LivePerson is pleased to announce the Beta release of the Meaningful Automation Conversation Score or MACS, which is a new measure of bot performance.
What is MACS?
A Meaningful Automation Conversation Score or MACS is a measure of the quality of a bot conversation.
LivePerson has found through research that consumer effort and emotion are key determiners in how the consumer perceives the quality of a conversational experience. Given this, a MACS is calculated by identifying and quantifying this within the conversation. Failure points within the conversation’s structure are detected and used to derive a score, for example:
- Did the bot understand the consumer’s question?
- Was the consumer stuck in an endless loop?
- Did a bad transfer to an agent occur?
Here below is part of a conversation with two types of failure points:
A MACS is calculated for each bot conversation based on failure points like these above. The conversation is classified with a MACS 1, 2 or 3 where:
- MACS 1 = Bad
- MACS 2 = Fair
- MACS 3 = Good
An average score (a floating number) is also calculated for each bot to indicate overall bot performance.

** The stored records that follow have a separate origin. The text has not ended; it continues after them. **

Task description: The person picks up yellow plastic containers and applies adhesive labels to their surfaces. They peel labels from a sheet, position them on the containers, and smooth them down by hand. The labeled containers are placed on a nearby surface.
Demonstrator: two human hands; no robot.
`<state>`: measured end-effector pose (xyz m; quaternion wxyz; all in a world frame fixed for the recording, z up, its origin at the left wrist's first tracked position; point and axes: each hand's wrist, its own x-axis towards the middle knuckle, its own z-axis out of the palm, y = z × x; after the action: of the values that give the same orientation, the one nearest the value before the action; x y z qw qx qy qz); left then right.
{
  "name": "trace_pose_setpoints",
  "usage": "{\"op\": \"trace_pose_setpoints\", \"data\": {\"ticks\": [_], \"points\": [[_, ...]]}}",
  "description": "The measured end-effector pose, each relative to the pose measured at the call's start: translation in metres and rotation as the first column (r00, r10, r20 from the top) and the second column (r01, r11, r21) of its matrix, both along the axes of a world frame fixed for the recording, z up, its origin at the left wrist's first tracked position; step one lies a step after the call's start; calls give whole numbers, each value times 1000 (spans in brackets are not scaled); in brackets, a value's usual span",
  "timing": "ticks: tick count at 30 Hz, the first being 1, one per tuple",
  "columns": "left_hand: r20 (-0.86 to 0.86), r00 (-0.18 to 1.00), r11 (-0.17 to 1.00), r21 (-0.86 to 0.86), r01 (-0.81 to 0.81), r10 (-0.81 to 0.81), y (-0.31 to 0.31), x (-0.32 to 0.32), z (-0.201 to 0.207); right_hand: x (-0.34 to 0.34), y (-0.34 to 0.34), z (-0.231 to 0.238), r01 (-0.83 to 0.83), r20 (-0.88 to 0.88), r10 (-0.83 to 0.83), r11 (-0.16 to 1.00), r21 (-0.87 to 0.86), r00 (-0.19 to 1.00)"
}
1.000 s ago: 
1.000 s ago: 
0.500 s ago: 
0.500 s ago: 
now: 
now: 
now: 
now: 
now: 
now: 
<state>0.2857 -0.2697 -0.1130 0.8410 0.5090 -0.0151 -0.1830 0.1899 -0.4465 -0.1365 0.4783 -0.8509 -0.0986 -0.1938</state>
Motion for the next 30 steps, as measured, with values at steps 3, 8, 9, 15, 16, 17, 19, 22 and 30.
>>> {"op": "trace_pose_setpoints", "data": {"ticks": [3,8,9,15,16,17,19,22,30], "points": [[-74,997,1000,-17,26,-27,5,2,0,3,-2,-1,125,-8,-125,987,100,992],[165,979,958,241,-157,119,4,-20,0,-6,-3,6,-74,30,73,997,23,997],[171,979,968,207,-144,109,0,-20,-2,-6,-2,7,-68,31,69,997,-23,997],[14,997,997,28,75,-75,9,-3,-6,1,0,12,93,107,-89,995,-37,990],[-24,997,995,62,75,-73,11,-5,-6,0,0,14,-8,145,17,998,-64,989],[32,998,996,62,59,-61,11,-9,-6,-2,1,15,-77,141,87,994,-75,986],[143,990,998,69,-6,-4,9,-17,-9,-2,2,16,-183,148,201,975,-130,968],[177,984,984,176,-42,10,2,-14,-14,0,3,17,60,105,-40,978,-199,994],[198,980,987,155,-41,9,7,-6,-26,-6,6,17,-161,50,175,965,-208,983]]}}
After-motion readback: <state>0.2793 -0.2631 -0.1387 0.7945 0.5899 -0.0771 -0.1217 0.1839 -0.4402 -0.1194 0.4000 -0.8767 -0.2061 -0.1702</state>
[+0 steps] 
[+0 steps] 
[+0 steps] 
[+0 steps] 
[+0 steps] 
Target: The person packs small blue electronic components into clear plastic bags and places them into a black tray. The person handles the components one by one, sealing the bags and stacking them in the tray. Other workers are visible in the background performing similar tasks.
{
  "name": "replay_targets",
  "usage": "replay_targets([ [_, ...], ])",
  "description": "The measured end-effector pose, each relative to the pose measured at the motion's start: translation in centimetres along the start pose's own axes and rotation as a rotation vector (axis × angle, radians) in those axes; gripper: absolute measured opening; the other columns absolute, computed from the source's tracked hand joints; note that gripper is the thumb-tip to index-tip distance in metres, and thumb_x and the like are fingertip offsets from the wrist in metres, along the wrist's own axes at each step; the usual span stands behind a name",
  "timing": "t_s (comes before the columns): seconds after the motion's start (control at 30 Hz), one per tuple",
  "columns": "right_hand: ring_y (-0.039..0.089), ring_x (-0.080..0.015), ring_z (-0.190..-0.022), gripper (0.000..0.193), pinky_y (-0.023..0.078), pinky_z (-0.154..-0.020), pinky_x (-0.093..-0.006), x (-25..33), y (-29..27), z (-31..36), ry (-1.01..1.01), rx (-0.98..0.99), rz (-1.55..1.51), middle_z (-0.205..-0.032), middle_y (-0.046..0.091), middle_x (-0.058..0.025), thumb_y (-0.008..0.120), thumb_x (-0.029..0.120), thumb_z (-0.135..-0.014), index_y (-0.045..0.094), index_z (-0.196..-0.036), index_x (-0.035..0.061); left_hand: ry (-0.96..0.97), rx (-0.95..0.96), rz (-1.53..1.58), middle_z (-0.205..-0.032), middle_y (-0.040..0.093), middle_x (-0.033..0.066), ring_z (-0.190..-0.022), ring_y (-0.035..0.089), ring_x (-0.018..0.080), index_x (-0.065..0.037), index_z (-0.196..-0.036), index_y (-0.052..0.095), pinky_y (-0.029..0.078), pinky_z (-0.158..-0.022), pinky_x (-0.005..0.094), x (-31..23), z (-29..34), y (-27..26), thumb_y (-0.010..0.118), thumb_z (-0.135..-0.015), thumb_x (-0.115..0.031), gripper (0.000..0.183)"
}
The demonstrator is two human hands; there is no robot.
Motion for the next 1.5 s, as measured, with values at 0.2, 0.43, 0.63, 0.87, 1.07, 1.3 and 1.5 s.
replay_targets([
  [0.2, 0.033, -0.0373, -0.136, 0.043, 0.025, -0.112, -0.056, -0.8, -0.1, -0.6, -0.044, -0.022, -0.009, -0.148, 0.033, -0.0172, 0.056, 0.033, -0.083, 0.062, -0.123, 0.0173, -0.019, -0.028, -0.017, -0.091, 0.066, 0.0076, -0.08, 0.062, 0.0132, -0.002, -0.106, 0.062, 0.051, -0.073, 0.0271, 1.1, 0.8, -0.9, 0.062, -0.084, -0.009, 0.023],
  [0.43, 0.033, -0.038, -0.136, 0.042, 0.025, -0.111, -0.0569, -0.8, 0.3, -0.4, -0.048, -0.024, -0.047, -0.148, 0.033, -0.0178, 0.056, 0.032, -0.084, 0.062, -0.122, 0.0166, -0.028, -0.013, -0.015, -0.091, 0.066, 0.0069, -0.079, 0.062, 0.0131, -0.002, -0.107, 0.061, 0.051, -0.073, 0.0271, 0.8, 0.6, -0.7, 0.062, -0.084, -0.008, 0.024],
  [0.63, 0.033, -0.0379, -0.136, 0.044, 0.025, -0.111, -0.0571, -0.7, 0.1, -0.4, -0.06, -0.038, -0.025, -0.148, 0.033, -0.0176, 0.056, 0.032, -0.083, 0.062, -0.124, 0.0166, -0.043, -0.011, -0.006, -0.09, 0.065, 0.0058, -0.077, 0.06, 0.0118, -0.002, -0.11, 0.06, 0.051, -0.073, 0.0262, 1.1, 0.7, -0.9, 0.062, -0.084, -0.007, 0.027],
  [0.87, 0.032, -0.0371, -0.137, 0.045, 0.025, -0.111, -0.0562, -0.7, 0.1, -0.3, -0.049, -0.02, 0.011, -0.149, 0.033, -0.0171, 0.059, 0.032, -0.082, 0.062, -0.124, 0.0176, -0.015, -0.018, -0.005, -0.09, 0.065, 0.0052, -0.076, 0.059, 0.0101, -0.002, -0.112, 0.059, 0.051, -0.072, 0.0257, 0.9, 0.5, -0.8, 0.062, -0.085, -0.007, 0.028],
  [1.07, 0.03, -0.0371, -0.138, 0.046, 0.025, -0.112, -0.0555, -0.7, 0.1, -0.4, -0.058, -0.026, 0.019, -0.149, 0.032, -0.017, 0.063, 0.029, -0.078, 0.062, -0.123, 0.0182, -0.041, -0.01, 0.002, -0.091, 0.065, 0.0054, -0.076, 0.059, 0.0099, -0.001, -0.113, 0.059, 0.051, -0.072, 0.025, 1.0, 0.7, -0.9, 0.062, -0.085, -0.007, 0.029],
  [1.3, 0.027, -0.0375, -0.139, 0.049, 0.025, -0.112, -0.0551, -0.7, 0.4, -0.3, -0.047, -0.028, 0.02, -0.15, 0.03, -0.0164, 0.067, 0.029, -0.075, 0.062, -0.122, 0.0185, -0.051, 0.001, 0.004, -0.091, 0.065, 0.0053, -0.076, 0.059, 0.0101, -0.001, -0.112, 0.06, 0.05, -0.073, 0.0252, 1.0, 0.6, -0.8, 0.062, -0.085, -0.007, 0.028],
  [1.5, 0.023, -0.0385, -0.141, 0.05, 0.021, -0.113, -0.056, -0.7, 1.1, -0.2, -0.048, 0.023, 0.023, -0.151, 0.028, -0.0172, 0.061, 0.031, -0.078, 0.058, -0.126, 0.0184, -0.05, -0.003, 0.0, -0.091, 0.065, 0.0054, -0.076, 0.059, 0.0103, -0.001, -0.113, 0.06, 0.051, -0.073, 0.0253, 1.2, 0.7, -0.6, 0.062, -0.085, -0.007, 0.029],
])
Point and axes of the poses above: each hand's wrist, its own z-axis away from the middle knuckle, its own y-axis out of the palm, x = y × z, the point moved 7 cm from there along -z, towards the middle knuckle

Scoring like this makes it fast and easy to understand how efficient and fluid a bot conversation was, and a bot’s performance overall. With this knowledge, you can take action and tune your low-performing bots for improved performance.
Constraints and caveats
- MACS scoring is only available for the North America region, and only for Messaging, not for Chat.
- MACS scoring is only available for bots built in Conversation Builder. For a third-party bot, “N/A” for “Not Applicable” is displayed as the MACS score.
Why use MACS?
Other measures can inform you about the quality of conversations, but they do have some shortcomings when it comes to conversations with bots:
- Post-conversation surveys (PCS), CSAT and NPS: These measures:
- Are offered when the conversation is closed, but many bot conversations never reach that point.
- Have a low response rate, and when people do respond, they are not a representative sample. Typically, they are more extreme in their feelings about the bot.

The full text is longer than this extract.